:: Problem requirements ::
Pictures stay out. All the rest of the records must be repeated exactly.

:: Information given ::
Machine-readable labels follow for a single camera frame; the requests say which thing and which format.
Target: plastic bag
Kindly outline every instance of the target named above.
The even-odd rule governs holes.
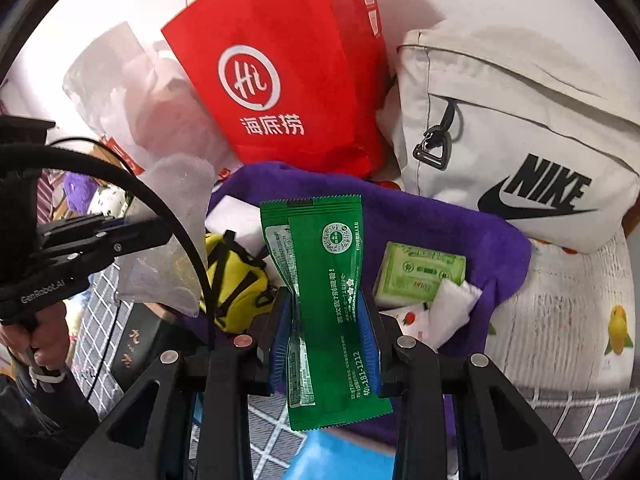
[[[177,153],[163,158],[140,176],[174,212],[188,232],[203,263],[206,261],[204,219],[216,171],[205,160]],[[127,216],[152,216],[134,200]],[[120,300],[162,303],[187,316],[198,315],[202,290],[187,254],[173,236],[169,243],[118,258]]]
[[[128,23],[116,25],[78,56],[63,90],[136,174],[174,153],[207,160],[217,171],[236,169],[237,157],[180,64],[159,49],[150,56]]]

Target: blue object
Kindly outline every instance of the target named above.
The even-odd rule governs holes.
[[[390,480],[394,457],[338,438],[309,431],[283,480]]]
[[[380,394],[382,387],[382,378],[380,377],[380,350],[376,344],[376,338],[373,334],[373,326],[367,312],[367,305],[364,295],[358,293],[358,302],[356,303],[356,316],[358,316],[358,332],[360,333],[360,350],[362,351],[362,360],[364,368],[367,372],[367,380],[369,387],[375,395]]]
[[[197,427],[200,427],[202,425],[203,397],[204,397],[204,394],[202,392],[198,392],[196,394],[196,405],[193,408],[193,423]]]
[[[293,299],[290,294],[282,305],[280,323],[276,331],[275,340],[269,355],[269,386],[274,392],[278,384],[285,381],[285,365],[287,363],[287,348],[289,347],[289,335],[291,334],[291,304]]]

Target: dark jacket
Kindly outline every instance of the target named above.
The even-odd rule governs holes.
[[[35,388],[28,368],[0,376],[0,478],[54,480],[98,427],[71,372],[53,393]]]

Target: nike logo
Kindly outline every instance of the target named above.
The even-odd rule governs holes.
[[[541,207],[515,207],[505,204],[500,198],[500,190],[509,177],[493,186],[478,200],[478,211],[491,213],[505,220],[522,220],[525,218],[545,218],[552,216],[568,216],[596,211],[595,209],[544,209]]]

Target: blue gripper pad
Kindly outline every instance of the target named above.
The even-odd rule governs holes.
[[[367,303],[362,292],[358,292],[356,304],[356,316],[358,319],[358,332],[360,333],[360,349],[364,355],[364,366],[371,391],[380,395],[382,378],[380,377],[380,350],[376,344],[373,326],[369,319]]]
[[[269,355],[269,386],[272,392],[275,391],[278,384],[286,380],[285,370],[287,364],[287,349],[289,347],[289,335],[291,334],[292,301],[291,294],[287,294],[284,304],[282,305],[280,322],[278,324],[276,337]]]

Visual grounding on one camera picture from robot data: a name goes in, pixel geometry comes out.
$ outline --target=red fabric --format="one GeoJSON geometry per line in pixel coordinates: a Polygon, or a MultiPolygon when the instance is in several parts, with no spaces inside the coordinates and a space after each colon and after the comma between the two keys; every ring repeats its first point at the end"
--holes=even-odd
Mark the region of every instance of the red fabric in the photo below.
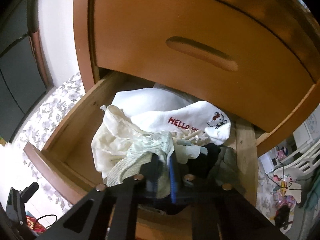
{"type": "Polygon", "coordinates": [[[28,224],[28,227],[31,229],[31,230],[34,230],[35,232],[37,232],[38,234],[42,234],[46,231],[45,227],[43,225],[41,225],[39,222],[36,223],[36,226],[35,225],[35,222],[36,222],[36,219],[34,217],[30,217],[27,215],[27,224],[28,224]]]}

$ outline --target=open drawer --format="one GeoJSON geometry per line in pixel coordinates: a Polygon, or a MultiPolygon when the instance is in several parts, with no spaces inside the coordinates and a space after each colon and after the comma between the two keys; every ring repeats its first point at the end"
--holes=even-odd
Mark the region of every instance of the open drawer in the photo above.
{"type": "MultiPolygon", "coordinates": [[[[44,178],[72,204],[77,203],[102,177],[95,170],[91,141],[102,123],[100,106],[111,104],[121,90],[153,87],[154,82],[121,72],[110,71],[71,109],[51,135],[42,151],[27,143],[25,152],[44,178]]],[[[255,205],[257,190],[256,138],[252,125],[228,114],[233,122],[225,142],[237,152],[240,180],[245,197],[255,205]]],[[[190,209],[177,215],[138,211],[136,237],[140,239],[191,239],[190,209]]]]}

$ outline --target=drawer handle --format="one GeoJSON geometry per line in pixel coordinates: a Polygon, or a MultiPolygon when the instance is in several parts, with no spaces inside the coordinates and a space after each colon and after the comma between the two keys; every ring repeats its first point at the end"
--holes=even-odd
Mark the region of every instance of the drawer handle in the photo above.
{"type": "Polygon", "coordinates": [[[168,38],[165,43],[171,49],[206,61],[223,70],[238,70],[238,64],[231,58],[231,56],[203,43],[179,36],[168,38]]]}

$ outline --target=screw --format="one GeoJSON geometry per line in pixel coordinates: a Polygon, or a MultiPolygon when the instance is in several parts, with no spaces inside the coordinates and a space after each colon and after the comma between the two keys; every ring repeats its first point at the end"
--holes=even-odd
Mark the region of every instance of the screw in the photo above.
{"type": "Polygon", "coordinates": [[[230,183],[226,183],[222,185],[222,189],[223,190],[231,190],[232,189],[232,185],[230,183]]]}
{"type": "Polygon", "coordinates": [[[96,191],[104,191],[107,188],[106,184],[99,184],[96,186],[96,191]]]}
{"type": "Polygon", "coordinates": [[[196,176],[193,175],[193,174],[187,174],[187,175],[185,175],[183,178],[184,178],[186,181],[193,181],[193,180],[196,178],[196,176]]]}
{"type": "Polygon", "coordinates": [[[133,176],[133,179],[134,180],[143,180],[144,176],[142,174],[136,174],[136,175],[133,176]]]}

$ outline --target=hello kitty character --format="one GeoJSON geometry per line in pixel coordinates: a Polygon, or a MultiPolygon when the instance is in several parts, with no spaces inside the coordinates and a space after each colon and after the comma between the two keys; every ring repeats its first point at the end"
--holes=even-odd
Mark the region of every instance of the hello kitty character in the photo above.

:: Reply ::
Machine-readable labels follow for a single camera frame; the requests say which thing and which format.
Target: plastic bag
Kindly outline every instance of the target named above.
The even-odd rule governs holes.
[[[177,153],[163,158],[140,176],[174,212],[188,232],[203,263],[206,261],[204,219],[216,171],[205,160]],[[127,216],[152,216],[134,200]],[[120,300],[162,303],[187,316],[198,315],[202,290],[187,254],[173,236],[169,243],[118,258]]]
[[[128,23],[116,25],[78,56],[63,90],[136,174],[174,153],[207,160],[217,171],[236,169],[237,157],[180,64],[159,49],[150,56]]]

Target: blue object
Kindly outline every instance of the target named above.
The even-odd rule governs holes.
[[[390,480],[394,457],[338,438],[309,431],[283,480]]]
[[[380,394],[382,387],[382,378],[380,377],[380,350],[376,344],[376,338],[373,334],[373,326],[367,312],[367,305],[364,295],[358,293],[358,302],[356,303],[356,316],[358,316],[358,332],[360,333],[360,350],[362,351],[362,360],[364,368],[367,372],[367,380],[369,387],[375,395]]]
[[[197,427],[200,427],[202,425],[203,397],[204,397],[204,394],[202,392],[198,392],[196,394],[196,405],[193,408],[193,423]]]
[[[293,299],[290,294],[282,305],[280,323],[276,331],[275,340],[269,355],[269,386],[274,392],[278,384],[285,381],[285,365],[287,363],[287,348],[289,347],[289,335],[291,334],[291,304]]]

Target: dark jacket
Kindly outline every instance of the target named above.
The even-odd rule governs holes.
[[[35,388],[28,368],[0,376],[0,478],[54,480],[98,427],[71,372],[53,393]]]

Target: nike logo
Kindly outline every instance of the target named above.
The even-odd rule governs holes.
[[[541,207],[515,207],[505,204],[500,198],[500,190],[509,177],[493,186],[478,200],[478,211],[491,213],[505,220],[522,220],[525,218],[545,218],[552,216],[568,216],[596,211],[595,209],[544,209]]]

Target: blue gripper pad
Kindly outline every instance of the target named above.
The even-odd rule governs holes.
[[[367,303],[362,292],[358,292],[356,304],[356,316],[358,319],[358,332],[360,333],[360,349],[364,355],[364,366],[371,391],[380,395],[382,378],[380,377],[380,350],[376,344],[373,326],[369,319]]]
[[[269,355],[269,386],[272,392],[275,391],[278,384],[286,380],[285,370],[287,364],[287,349],[289,347],[289,335],[291,334],[292,301],[291,294],[287,294],[284,304],[282,305],[280,322],[278,324],[276,337]]]

Visual grounding on one camera picture from robot data: a name goes in, pixel geometry comes out.
$ outline --target=red fabric --format="one GeoJSON geometry per line in pixel coordinates: a Polygon, or a MultiPolygon when the instance is in several parts, with no spaces inside the coordinates and a space after each colon and after the comma between the two keys; every ring repeats its first point at the end"
--holes=even-odd
Mark the region of every instance of the red fabric in the photo below.
{"type": "Polygon", "coordinates": [[[28,224],[28,227],[31,229],[31,230],[34,230],[35,232],[37,232],[38,234],[42,234],[46,231],[45,227],[43,225],[41,225],[39,222],[36,223],[36,226],[35,225],[35,222],[36,222],[36,219],[34,217],[30,217],[27,215],[27,224],[28,224]]]}

$ outline --target=open drawer --format="one GeoJSON geometry per line in pixel coordinates: a Polygon, or a MultiPolygon when the instance is in several parts, with no spaces inside the coordinates and a space after each colon and after the comma between the two keys; every ring repeats its first point at the end"
--holes=even-odd
Mark the region of every instance of the open drawer in the photo above.
{"type": "MultiPolygon", "coordinates": [[[[44,178],[72,204],[77,203],[102,177],[95,170],[91,141],[102,123],[100,106],[111,104],[121,90],[153,87],[154,82],[121,72],[110,71],[71,109],[51,135],[42,151],[27,143],[25,152],[44,178]]],[[[255,205],[257,190],[256,138],[252,125],[228,114],[233,122],[225,142],[237,152],[240,180],[245,197],[255,205]]],[[[190,209],[177,215],[138,211],[136,237],[140,239],[191,239],[190,209]]]]}

$ outline --target=drawer handle --format="one GeoJSON geometry per line in pixel coordinates: a Polygon, or a MultiPolygon when the instance is in several parts, with no spaces inside the coordinates and a space after each colon and after the comma between the two keys; every ring repeats its first point at the end"
--holes=even-odd
Mark the region of every instance of the drawer handle in the photo above.
{"type": "Polygon", "coordinates": [[[168,38],[165,43],[171,49],[206,61],[223,70],[238,70],[238,64],[231,58],[231,56],[203,43],[179,36],[168,38]]]}

$ outline --target=screw --format="one GeoJSON geometry per line in pixel coordinates: a Polygon, or a MultiPolygon when the instance is in several parts, with no spaces inside the coordinates and a space after each colon and after the comma between the two keys; every ring repeats its first point at the end"
--holes=even-odd
Mark the region of every instance of the screw in the photo above.
{"type": "Polygon", "coordinates": [[[230,183],[226,183],[222,185],[222,189],[223,190],[231,190],[232,189],[232,185],[230,183]]]}
{"type": "Polygon", "coordinates": [[[96,191],[104,191],[107,188],[106,184],[99,184],[96,186],[96,191]]]}
{"type": "Polygon", "coordinates": [[[196,176],[193,175],[193,174],[187,174],[187,175],[185,175],[183,178],[184,178],[186,181],[193,181],[193,180],[196,178],[196,176]]]}
{"type": "Polygon", "coordinates": [[[133,176],[133,179],[134,180],[143,180],[144,176],[142,174],[136,174],[136,175],[133,176]]]}

$ outline --target=hello kitty character --format="one GeoJSON geometry per line in pixel coordinates: a Polygon, or a MultiPolygon when the instance is in several parts, with no spaces inside the coordinates and a space after each colon and after the comma between the two keys; every ring repeats its first point at the end"
--holes=even-odd
Mark the region of every instance of the hello kitty character in the photo above.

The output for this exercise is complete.